WHAT THE TASK REQUIRES: Search the entries below for the word "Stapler" and copy every line where it appears.

[Records drawn from a dataset]

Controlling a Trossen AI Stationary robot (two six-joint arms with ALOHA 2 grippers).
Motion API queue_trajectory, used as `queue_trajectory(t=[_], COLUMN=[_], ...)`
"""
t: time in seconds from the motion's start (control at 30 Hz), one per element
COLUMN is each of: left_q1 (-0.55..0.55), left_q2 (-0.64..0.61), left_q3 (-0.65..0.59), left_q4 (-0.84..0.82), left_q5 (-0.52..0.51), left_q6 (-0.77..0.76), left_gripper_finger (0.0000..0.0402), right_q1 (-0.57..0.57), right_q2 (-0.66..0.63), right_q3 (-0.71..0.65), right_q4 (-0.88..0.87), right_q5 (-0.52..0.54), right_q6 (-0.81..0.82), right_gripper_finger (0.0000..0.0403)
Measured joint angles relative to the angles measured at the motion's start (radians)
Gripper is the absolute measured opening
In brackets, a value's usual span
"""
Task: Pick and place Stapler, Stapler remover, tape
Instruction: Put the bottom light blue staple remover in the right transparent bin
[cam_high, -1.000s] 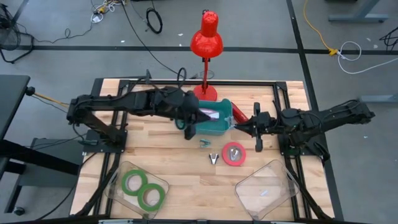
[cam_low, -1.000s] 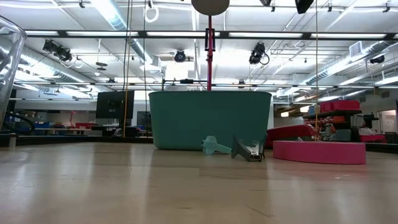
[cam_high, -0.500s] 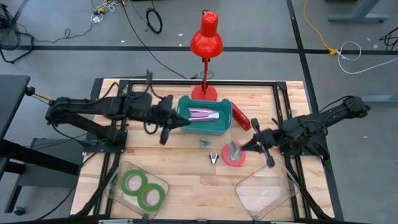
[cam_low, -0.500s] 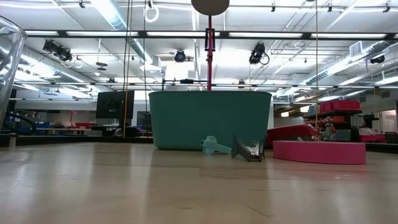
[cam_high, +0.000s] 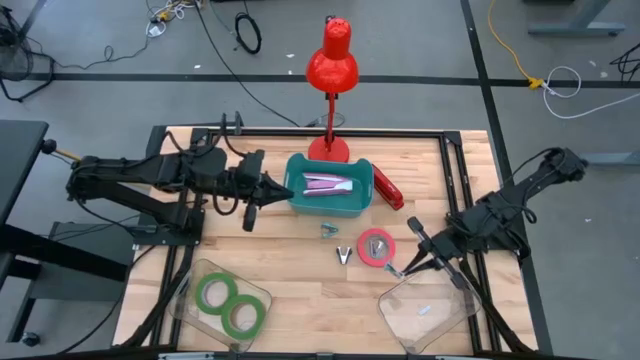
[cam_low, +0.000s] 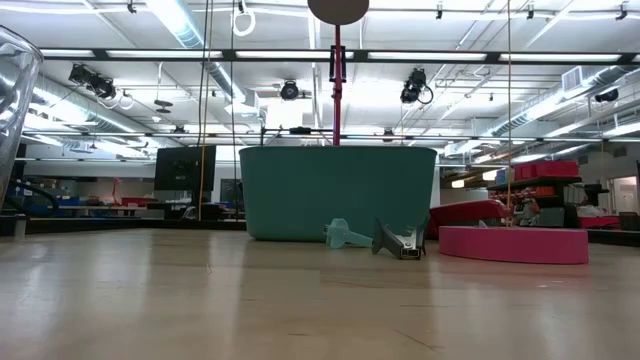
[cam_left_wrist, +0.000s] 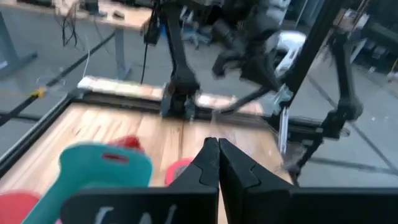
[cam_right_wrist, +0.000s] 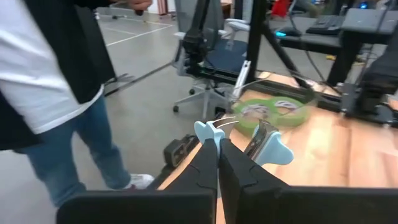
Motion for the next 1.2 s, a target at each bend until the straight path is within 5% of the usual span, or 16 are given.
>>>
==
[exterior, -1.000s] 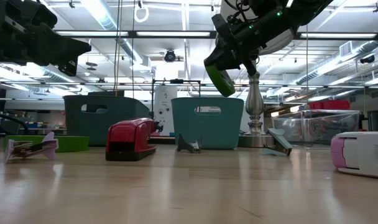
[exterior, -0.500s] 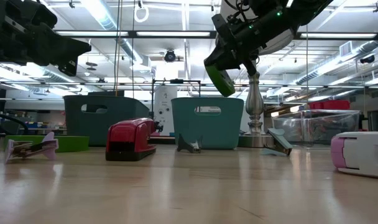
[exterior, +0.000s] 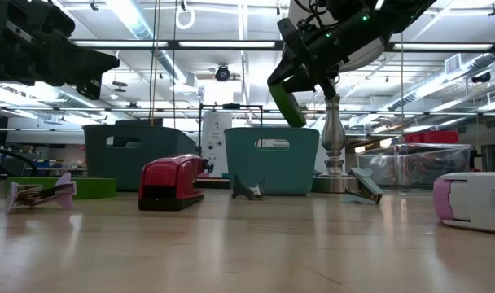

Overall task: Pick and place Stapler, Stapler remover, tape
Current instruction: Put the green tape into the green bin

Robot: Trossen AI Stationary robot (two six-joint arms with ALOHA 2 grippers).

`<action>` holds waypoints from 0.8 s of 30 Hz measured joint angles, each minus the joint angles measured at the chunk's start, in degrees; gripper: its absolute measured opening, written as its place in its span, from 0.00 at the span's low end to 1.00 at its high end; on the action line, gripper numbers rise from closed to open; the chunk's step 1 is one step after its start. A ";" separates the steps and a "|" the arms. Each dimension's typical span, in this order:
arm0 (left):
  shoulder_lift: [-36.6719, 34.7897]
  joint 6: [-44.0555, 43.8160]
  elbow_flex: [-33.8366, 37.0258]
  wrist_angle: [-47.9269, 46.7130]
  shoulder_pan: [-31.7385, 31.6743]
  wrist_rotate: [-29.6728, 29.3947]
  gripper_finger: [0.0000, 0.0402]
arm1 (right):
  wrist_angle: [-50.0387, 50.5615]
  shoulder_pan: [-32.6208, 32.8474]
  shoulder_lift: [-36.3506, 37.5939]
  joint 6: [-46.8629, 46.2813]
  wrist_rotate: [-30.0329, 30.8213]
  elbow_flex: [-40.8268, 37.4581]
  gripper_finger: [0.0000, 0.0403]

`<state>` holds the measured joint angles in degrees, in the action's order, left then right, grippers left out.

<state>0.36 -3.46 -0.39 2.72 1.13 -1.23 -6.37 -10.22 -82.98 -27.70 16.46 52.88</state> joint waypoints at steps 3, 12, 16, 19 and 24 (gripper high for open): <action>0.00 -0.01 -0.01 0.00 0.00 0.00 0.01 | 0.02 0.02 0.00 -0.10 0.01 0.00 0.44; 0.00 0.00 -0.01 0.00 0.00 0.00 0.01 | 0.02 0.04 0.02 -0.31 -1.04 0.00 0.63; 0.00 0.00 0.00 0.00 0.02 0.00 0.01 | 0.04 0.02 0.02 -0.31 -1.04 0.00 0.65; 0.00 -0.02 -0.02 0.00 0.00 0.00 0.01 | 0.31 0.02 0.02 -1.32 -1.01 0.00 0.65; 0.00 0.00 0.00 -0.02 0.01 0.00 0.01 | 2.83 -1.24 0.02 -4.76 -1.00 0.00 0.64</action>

RESULT OF THE EXERCISE:
Task: Pick and place Stapler, Stapler remover, tape
Overall task: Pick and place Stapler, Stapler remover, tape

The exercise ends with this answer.